The ABI is more than what system calls are available. It also usually describes the actual way arguments are passed to functions and how structures and objects are laid-out in memory. Without a consistent ABI, code built by different compilers might not be able to call each other -- if you call foo(a,b) and one compiler pushes a and b on the stack while another passes those in registers, you've got an ABI clash.
"ABI" (see Wikipedia) is an umbrella term for all the assumptions an operating system makes about data formats. This includes the layout of executable files and that of any data structure in memory given its C definition.
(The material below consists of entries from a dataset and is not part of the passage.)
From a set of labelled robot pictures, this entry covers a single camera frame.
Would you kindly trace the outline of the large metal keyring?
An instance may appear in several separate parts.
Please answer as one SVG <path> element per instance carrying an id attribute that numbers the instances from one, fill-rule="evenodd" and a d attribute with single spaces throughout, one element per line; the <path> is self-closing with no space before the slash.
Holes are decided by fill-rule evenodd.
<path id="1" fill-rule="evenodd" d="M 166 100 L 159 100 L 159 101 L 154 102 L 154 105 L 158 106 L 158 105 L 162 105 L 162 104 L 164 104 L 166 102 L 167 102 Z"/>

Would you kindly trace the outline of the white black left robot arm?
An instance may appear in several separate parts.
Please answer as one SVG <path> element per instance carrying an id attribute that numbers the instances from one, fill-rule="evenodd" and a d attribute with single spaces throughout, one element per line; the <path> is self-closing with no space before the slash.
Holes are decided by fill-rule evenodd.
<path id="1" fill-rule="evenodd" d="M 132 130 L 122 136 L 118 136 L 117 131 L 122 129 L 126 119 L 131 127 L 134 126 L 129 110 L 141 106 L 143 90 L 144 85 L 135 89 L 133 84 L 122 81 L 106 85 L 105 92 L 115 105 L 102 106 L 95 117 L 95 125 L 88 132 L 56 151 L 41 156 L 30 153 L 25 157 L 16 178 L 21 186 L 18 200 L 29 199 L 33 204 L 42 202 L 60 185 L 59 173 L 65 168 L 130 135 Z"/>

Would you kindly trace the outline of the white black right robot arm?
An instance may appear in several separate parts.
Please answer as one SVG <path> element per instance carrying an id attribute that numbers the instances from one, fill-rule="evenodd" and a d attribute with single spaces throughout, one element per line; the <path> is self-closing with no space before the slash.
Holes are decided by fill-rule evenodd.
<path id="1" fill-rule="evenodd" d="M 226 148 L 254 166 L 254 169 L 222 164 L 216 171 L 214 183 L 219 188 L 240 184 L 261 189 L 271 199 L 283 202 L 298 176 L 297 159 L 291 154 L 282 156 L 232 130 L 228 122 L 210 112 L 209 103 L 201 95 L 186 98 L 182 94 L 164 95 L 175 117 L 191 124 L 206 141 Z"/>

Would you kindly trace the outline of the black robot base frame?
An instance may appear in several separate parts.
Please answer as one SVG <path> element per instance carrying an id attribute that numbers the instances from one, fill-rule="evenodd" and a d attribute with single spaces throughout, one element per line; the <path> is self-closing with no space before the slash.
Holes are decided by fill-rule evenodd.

The term also generally covers formatting requirements between programs written in the same language. Each language has particular features that might result in different conventions within executable formats and memory structures, but all must ultimately generate executables compatible with the OS and data structures compatible with the processor's instruction set.
ABI doesn't matter much if you only care about compiling standard-conformant code. It matters a little when you violate the standard and do unportable things like casting a char * to a long *. It's yet more important when writing a large body of assembly code. Writing something like a linker or a debugger, it can come to embody the bulk of work to be done.
Incompatible ABI is why even though OSX, Linux, Solaris, Windows and *BSD all run on Intel x86 CPUs, a simple POSIX-only hello world program compiled on one OS that does not use any vendor specific or proprietary system calls and/or libraries generally cannot run on one OS when compiled for another OS*.
ABI is not really important to programmers as such because we already instinctively know that you cannot run a Windows app on Macs. Even non-programmers (except Hollywood screenwriters) know this. It is important to compiler writers when they need to target a particular environment.
* note: Some OSes like Linux and BSD support foreign ABI so that a simple Linux command line program can sometimes be executed on BSD without modification. And there are of course emulation layers like wine.
Don't forget in C++ the way name mangling is implemented forms part of the ABI
Only when you want your binary to be run on other environment without recompilation, then there are some places you may need take ABI into account:
you may call a third library in your program, and the third library may varies on different environment. (so only the ABI you can trust)
the syscall to os. (if you static linked the syscall to your binary instead dynamically link to libc)
Actually, most developer need not take ABI into account, only the binary loader/tool developer need know more about it.
System calls also follow an ABI - the syscall interface differs from operating system to operating system.
Statically linking your application and the standard library into it will tie it into one syscall ABI. For instance, FreeBSD allows using the Linux syscall ABI only through an emulation module.